§ **Task brief**
Filter the data for lines with the word "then" and copy those lines.
== Provided data ==
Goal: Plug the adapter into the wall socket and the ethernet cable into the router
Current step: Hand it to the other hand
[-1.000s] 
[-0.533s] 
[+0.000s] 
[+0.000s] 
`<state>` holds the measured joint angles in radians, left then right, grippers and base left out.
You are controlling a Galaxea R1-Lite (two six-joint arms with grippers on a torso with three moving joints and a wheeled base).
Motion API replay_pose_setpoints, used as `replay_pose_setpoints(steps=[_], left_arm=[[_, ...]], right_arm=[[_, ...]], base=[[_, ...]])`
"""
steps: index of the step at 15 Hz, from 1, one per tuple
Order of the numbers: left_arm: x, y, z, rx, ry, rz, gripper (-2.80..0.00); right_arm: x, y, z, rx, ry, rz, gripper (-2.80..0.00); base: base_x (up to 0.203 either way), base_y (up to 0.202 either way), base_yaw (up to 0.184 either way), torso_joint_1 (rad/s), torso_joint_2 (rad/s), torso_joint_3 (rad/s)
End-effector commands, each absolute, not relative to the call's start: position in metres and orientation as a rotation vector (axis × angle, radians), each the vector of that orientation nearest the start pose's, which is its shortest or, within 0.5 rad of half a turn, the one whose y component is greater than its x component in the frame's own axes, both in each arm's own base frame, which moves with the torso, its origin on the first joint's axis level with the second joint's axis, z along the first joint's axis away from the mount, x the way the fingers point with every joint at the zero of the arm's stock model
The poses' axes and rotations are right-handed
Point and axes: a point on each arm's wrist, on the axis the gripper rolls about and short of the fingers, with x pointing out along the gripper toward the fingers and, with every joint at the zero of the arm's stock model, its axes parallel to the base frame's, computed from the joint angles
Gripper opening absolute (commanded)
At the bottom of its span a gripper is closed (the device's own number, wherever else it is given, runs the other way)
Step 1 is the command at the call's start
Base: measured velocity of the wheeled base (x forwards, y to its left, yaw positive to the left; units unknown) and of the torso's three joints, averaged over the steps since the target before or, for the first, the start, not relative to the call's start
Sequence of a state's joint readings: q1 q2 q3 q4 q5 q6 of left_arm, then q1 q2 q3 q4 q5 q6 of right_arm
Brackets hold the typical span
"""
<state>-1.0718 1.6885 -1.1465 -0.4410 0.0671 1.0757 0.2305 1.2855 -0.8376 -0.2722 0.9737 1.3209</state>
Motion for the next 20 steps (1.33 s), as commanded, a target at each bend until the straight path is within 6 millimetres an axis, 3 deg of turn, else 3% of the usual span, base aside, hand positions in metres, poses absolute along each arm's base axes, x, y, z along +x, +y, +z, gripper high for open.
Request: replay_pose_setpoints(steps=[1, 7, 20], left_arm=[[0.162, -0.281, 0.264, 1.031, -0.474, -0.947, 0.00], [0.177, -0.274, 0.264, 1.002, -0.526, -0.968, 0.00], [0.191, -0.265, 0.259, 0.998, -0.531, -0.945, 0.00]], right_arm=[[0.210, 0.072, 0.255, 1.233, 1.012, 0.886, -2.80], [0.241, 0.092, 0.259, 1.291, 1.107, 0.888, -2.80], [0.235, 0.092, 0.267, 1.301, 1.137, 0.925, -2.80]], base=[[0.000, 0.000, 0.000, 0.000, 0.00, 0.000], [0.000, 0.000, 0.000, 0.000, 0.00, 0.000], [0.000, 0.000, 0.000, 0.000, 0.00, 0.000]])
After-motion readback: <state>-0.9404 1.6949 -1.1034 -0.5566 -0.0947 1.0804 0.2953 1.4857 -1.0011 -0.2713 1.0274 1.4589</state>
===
§ **Answer for the task**
`<state>` holds the measured joint angles in radians, left then right, grippers and base left out.
Sequence of a state's joint readings: q1 q2 q3 q4 q5 q6 of left_arm, then q1 q2 q3 q4 q5 q6 of right_arm

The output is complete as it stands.